*** Input ***

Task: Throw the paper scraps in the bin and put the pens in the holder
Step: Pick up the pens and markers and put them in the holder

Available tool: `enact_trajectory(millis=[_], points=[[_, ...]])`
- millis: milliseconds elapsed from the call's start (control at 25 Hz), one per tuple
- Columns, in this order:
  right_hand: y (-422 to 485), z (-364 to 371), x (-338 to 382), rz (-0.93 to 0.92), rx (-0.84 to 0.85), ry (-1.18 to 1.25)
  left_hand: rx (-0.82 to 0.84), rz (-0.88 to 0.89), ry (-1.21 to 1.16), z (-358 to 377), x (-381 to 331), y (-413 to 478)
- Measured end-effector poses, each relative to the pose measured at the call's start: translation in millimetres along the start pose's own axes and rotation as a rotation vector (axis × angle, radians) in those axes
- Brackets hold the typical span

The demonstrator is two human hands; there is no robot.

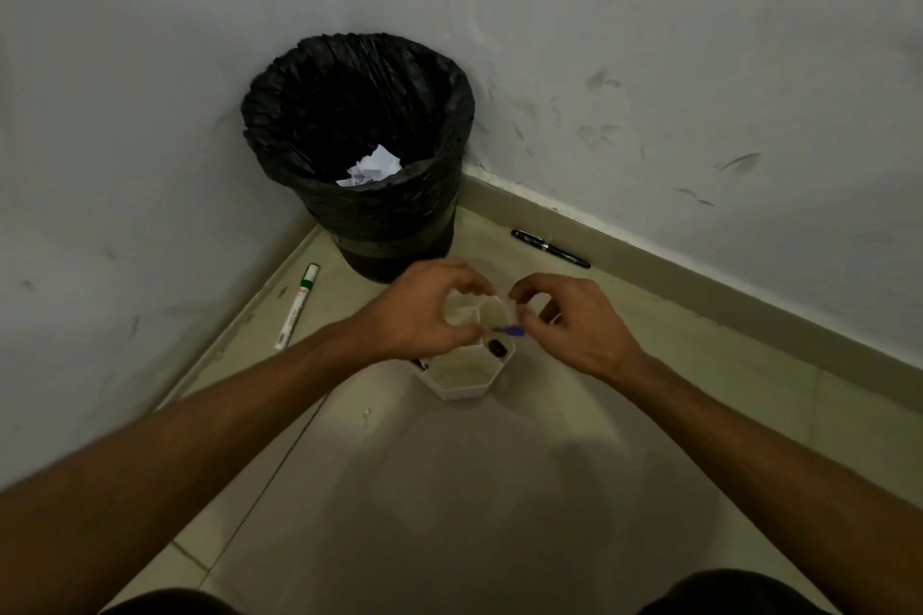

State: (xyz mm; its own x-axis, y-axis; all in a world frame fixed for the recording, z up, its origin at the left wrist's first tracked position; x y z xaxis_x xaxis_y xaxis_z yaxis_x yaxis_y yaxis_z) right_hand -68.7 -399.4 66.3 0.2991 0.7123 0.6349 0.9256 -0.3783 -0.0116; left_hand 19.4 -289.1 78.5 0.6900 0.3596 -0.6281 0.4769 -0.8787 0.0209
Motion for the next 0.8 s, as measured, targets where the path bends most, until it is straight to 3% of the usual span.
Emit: enact_trajectory(millis=[160,360,560,800], points=[[18,-12,-40,0.057,-0.122,-0.187,-0.2,-0.228,0.014,-41,69,-31],[89,27,-91,0.089,0.11,-0.481,-0.193,-0.526,0.087,-44,153,-72],[104,64,-102,0.129,0.154,-0.752,-0.224,-0.631,0.174,-47,192,-93],[88,52,-102,0.283,0.322,-0.63,-0.165,-0.618,0.462,-51,224,-75]])
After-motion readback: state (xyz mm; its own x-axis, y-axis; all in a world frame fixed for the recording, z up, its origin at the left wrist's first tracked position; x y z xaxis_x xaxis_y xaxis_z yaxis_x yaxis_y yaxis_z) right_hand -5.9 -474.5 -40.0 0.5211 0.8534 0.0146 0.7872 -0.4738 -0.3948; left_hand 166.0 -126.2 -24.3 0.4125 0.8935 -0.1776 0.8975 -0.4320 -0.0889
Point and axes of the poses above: each hand's wrist, its own y-axis towards the middle knuckle, its own z-axis out of the palm, x = y × z, the point moved 10 cm from there along y, towards the middle knuckle, and after that the axes turned 6 degrees about -x, right-handed, at the moved point
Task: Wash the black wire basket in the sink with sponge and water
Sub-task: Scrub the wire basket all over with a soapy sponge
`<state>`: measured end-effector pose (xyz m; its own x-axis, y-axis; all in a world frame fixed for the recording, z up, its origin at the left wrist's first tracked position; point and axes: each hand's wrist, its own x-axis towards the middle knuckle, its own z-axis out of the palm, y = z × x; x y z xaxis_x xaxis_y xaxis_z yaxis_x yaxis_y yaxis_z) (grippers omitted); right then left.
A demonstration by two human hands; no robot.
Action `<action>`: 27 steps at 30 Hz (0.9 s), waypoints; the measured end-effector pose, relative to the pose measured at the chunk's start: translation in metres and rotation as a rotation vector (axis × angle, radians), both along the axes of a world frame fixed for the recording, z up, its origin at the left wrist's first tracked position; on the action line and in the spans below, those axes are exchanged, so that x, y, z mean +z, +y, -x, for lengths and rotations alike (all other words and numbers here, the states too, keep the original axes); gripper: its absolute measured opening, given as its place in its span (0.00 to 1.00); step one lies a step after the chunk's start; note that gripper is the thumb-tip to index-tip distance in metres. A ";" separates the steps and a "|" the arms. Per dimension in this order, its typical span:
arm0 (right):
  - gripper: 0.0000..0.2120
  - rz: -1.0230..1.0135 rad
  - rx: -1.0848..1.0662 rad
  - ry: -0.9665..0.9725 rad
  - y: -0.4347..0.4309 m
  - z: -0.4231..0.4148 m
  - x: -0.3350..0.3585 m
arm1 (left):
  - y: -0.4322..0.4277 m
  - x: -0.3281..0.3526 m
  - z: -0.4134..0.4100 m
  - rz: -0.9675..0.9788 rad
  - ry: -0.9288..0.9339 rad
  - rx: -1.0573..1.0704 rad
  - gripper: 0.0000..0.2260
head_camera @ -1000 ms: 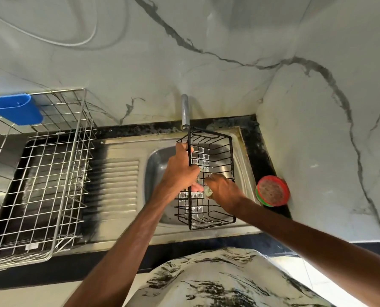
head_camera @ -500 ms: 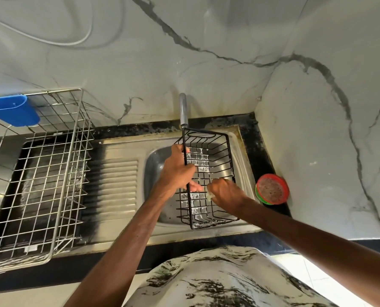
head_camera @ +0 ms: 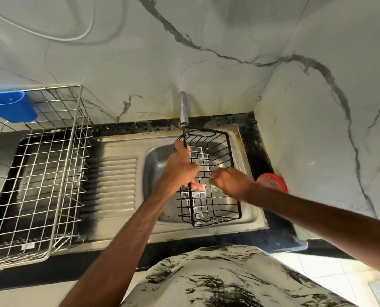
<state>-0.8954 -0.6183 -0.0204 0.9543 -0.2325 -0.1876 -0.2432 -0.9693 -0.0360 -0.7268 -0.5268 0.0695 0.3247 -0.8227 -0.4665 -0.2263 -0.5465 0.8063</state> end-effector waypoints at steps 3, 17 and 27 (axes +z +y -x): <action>0.13 0.054 -0.124 -0.074 -0.031 -0.014 0.018 | 0.003 -0.002 0.002 -0.033 -0.001 -0.082 0.22; 0.11 -0.163 -0.066 0.177 0.034 0.016 -0.011 | 0.001 -0.015 0.011 0.068 -0.081 -0.062 0.24; 0.24 0.200 -0.217 0.128 -0.006 -0.003 -0.007 | 0.008 -0.021 0.016 0.083 -0.077 -0.059 0.25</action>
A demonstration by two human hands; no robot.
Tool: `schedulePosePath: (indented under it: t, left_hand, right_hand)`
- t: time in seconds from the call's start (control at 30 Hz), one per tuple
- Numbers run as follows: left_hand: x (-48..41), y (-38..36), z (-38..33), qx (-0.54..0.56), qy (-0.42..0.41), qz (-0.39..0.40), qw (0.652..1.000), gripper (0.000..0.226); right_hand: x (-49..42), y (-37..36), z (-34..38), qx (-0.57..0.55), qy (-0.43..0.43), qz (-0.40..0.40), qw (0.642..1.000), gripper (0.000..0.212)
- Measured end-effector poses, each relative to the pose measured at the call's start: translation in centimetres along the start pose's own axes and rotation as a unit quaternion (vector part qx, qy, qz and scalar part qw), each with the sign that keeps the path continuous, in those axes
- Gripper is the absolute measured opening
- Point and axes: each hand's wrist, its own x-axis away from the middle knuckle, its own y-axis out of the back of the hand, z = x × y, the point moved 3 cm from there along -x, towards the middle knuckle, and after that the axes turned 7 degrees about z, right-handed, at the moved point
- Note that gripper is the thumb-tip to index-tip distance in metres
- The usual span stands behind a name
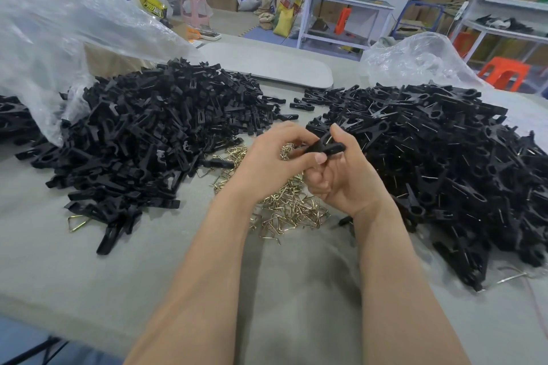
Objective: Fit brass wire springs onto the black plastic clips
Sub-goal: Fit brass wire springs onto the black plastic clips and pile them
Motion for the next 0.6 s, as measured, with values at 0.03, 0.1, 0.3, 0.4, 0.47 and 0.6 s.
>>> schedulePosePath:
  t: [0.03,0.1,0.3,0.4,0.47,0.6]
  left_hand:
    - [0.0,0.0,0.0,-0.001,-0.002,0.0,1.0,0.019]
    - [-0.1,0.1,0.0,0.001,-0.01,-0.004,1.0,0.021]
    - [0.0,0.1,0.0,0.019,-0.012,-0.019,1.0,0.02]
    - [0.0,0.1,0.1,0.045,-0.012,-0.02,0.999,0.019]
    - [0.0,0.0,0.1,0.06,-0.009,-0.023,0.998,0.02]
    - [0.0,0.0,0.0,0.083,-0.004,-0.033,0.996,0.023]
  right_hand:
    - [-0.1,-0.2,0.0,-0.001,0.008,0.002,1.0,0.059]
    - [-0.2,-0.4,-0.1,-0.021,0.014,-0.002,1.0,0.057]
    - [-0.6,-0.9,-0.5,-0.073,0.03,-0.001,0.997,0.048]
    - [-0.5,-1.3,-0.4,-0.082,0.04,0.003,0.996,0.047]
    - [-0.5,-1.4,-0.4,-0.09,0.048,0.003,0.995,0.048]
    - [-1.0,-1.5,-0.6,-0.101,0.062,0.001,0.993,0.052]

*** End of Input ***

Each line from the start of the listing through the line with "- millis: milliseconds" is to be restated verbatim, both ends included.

Task answer —
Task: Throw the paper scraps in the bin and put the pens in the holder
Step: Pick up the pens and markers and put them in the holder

Available tool: `enact_trajectory(millis=[_], points=[[_, ...]])`
- millis: milliseconds elapsed from the call's start (control at 25 Hz), one per tuple

The requested output has been fully supplied.